_Exercise objective_: What is wanted is every line below from the one with "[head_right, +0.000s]" up to and including the one with "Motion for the", retyped exactly, pictures excluded, nothing else.

(Dataset entries)
○ ○ ○ ○ ○

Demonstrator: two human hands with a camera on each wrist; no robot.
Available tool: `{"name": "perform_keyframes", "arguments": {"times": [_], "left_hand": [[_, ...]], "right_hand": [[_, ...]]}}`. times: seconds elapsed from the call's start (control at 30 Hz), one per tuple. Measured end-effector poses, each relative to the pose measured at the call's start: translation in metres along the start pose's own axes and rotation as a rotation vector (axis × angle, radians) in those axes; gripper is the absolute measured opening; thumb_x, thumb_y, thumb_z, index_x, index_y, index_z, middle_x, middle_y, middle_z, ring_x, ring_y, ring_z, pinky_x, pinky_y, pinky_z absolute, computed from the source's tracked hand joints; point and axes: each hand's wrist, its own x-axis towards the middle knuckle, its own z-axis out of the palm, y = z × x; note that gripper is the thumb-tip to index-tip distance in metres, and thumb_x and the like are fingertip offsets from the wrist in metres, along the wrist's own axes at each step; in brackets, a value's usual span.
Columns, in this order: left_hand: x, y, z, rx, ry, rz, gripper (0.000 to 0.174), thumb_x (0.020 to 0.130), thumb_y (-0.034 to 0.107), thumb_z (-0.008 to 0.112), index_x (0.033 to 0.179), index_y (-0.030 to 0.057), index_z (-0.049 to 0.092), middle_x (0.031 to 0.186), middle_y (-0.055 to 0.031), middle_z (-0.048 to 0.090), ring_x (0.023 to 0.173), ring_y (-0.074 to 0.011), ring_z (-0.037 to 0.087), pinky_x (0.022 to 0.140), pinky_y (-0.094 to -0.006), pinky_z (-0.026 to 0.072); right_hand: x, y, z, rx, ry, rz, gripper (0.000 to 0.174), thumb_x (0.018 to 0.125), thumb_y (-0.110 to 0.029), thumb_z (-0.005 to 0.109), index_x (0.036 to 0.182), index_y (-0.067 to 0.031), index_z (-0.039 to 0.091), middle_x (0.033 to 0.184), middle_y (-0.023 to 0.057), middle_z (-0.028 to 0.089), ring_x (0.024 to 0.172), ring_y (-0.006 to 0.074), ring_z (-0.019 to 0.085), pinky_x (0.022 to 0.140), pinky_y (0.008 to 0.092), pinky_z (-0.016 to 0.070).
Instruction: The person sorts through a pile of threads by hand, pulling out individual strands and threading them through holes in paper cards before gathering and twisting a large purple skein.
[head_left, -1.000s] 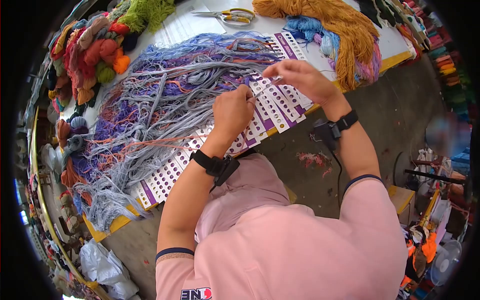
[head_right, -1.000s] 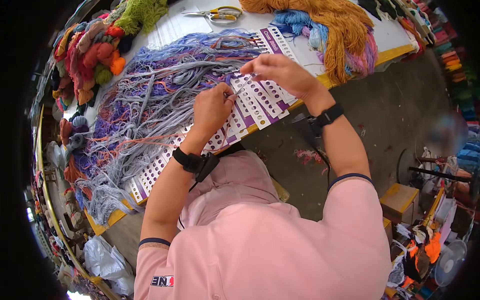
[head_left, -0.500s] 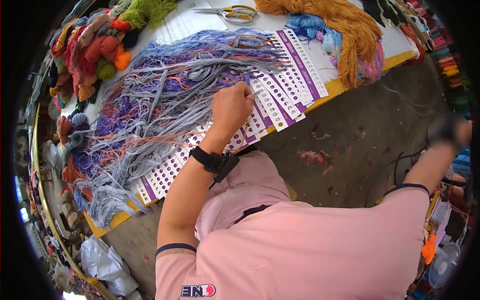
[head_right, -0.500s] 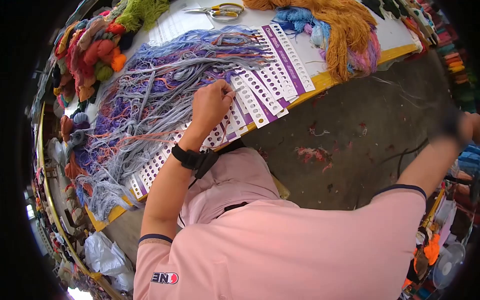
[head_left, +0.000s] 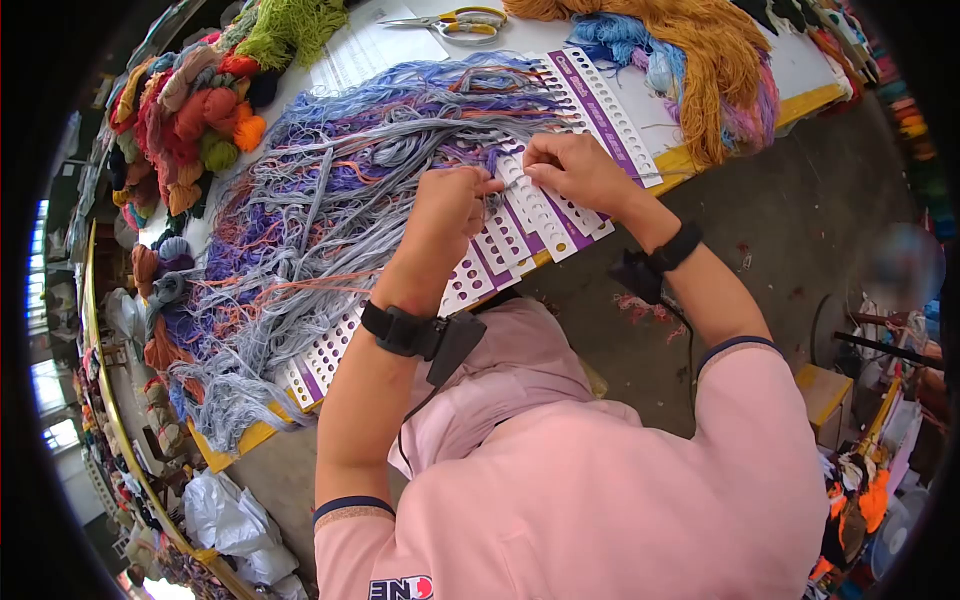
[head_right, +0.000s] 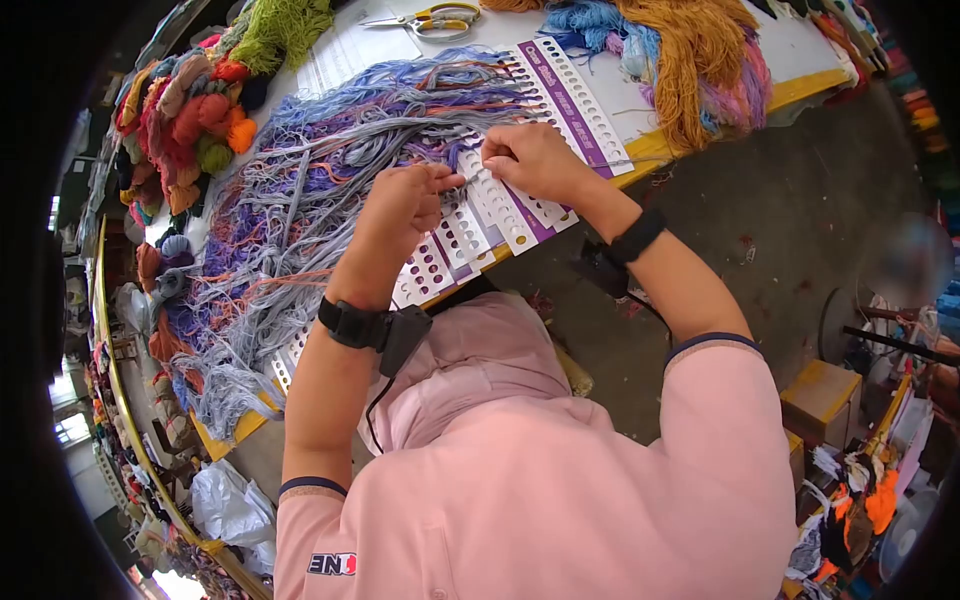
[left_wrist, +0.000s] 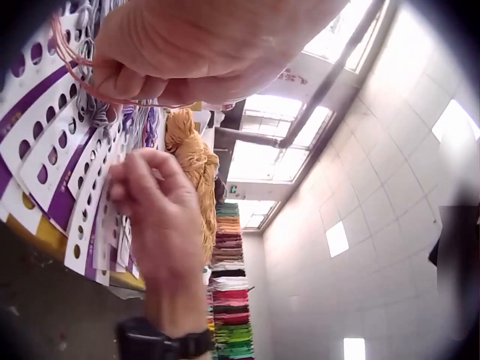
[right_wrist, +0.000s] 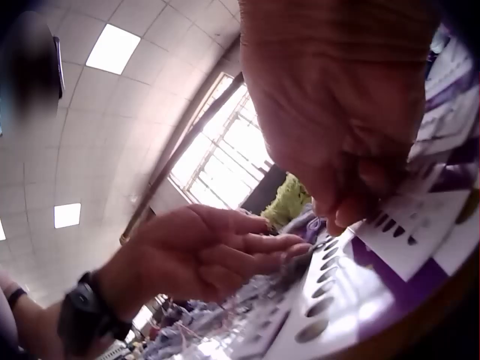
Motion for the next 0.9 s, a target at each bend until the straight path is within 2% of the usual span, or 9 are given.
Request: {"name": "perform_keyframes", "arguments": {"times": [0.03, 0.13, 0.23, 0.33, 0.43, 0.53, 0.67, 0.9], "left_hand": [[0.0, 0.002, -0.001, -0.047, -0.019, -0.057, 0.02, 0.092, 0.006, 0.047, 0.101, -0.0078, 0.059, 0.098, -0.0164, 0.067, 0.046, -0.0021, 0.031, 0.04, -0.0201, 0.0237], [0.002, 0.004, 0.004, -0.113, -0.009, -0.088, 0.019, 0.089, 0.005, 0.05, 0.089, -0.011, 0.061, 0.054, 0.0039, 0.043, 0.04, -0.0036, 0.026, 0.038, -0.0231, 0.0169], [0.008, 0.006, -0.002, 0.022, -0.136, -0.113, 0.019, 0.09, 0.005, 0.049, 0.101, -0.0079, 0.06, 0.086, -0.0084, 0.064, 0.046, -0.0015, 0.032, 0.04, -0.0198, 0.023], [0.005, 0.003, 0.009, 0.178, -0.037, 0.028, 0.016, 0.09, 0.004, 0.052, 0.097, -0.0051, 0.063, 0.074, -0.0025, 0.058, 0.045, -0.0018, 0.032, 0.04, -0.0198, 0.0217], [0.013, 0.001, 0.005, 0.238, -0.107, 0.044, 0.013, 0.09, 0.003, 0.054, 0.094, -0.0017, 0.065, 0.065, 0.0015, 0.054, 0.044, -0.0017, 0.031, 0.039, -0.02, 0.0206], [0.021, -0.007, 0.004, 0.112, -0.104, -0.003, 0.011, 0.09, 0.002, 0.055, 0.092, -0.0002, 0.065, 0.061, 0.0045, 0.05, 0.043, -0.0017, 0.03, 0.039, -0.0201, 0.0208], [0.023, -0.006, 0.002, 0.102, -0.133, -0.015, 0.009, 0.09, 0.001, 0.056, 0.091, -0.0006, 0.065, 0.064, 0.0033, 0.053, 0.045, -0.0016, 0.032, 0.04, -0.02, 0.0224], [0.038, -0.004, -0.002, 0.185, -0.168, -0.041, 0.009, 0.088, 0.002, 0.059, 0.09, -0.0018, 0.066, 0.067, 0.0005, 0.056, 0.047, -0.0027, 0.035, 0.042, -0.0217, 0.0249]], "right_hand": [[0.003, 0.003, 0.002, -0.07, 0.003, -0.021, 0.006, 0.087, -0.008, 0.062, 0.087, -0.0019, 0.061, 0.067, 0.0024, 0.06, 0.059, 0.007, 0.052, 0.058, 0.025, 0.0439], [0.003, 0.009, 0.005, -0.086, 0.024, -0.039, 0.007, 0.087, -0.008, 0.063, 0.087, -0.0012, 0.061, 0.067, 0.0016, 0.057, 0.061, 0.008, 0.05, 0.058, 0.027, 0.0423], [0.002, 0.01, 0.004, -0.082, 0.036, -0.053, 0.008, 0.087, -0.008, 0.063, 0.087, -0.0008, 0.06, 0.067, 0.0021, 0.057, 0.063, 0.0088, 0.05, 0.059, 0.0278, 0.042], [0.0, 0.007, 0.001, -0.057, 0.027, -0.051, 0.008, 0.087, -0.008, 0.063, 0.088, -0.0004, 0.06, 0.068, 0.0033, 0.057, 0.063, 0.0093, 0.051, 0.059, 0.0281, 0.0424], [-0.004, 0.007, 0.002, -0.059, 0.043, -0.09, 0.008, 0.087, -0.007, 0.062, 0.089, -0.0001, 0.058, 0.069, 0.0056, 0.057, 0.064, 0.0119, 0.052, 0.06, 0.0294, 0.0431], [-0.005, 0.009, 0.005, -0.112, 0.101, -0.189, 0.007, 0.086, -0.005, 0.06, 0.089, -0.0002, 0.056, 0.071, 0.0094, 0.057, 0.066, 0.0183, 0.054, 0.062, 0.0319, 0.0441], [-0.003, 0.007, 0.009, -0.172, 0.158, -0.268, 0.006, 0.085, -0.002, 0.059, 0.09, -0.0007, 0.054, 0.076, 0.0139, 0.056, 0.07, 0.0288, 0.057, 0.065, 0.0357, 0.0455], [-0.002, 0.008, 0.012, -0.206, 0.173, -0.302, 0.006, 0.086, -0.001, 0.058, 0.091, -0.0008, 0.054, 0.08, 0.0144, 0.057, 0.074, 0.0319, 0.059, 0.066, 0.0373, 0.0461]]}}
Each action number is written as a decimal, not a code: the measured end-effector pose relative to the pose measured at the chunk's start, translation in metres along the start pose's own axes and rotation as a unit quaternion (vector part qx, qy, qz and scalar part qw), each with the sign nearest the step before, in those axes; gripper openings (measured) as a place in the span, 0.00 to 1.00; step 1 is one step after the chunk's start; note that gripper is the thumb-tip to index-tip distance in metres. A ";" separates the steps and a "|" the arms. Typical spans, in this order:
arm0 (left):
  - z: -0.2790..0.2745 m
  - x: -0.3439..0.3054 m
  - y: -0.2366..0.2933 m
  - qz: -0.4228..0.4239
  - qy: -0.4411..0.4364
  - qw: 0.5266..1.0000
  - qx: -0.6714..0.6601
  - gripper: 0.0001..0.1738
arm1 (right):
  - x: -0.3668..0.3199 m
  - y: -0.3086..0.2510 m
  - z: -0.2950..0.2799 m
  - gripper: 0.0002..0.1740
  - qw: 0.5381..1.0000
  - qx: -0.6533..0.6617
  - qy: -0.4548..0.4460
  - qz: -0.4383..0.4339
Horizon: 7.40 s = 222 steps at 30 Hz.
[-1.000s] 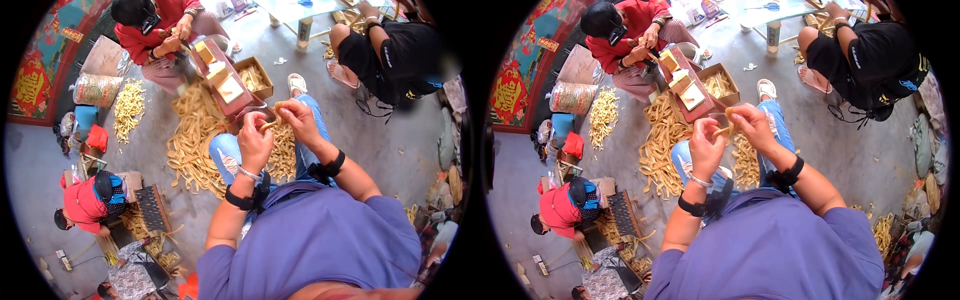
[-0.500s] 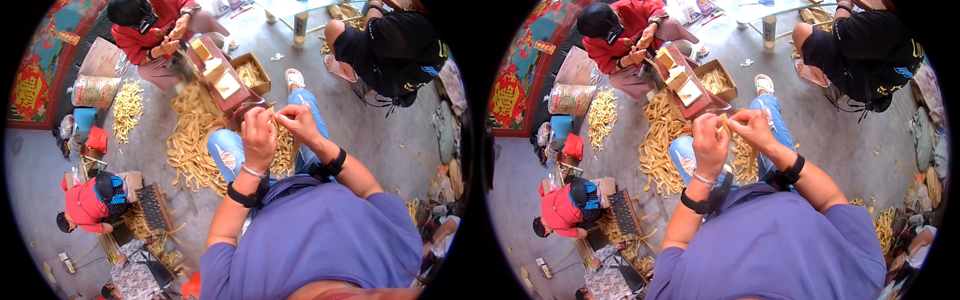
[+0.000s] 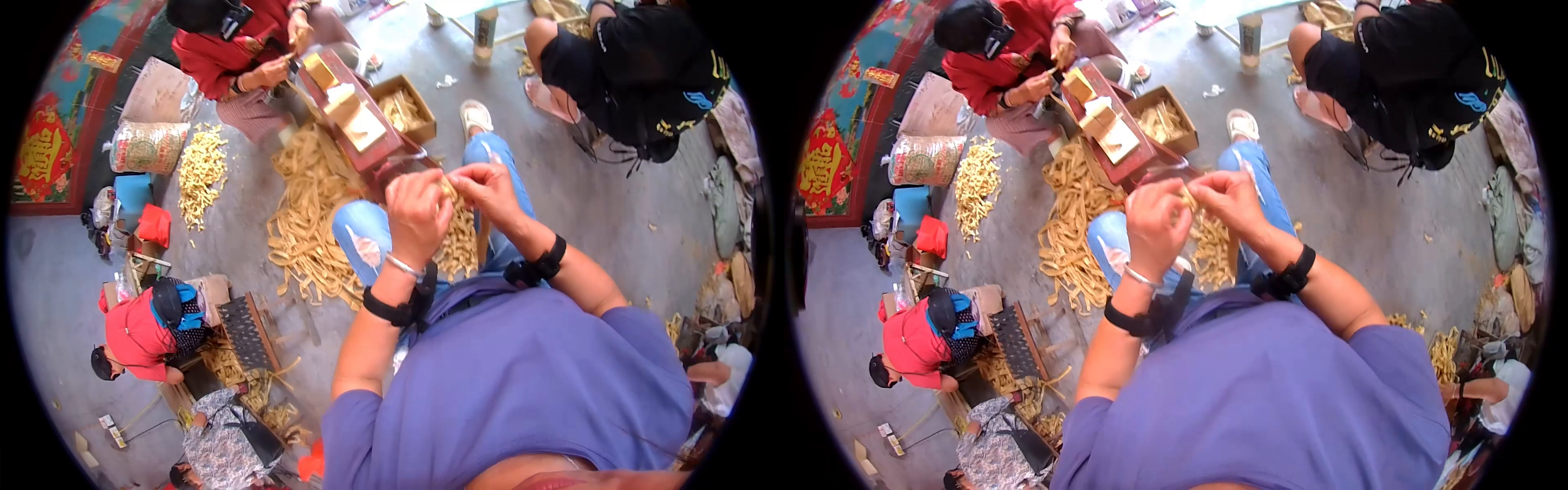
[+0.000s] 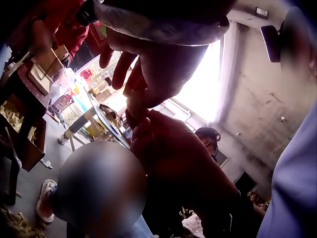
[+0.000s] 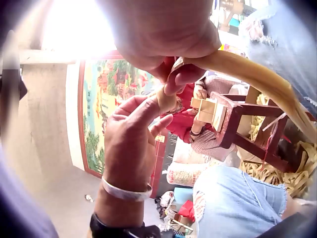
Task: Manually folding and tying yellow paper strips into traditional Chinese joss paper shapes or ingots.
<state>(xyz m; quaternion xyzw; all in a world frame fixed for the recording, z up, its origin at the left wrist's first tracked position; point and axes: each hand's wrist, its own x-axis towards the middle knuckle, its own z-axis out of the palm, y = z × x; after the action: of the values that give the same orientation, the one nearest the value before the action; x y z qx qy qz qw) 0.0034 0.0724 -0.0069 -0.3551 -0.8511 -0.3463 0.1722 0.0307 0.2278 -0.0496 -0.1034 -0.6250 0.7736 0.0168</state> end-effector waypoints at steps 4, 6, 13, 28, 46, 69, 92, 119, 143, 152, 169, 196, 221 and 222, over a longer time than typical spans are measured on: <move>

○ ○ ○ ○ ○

_Solution to the problem_:
[head_right, +0.000s] 
[left_wrist, +0.000s] 
[right_wrist, +0.000s] 
Motion for the next 0.9 s, a target at each bend until the straight path is within 2% of the usual span, or 9 are given.

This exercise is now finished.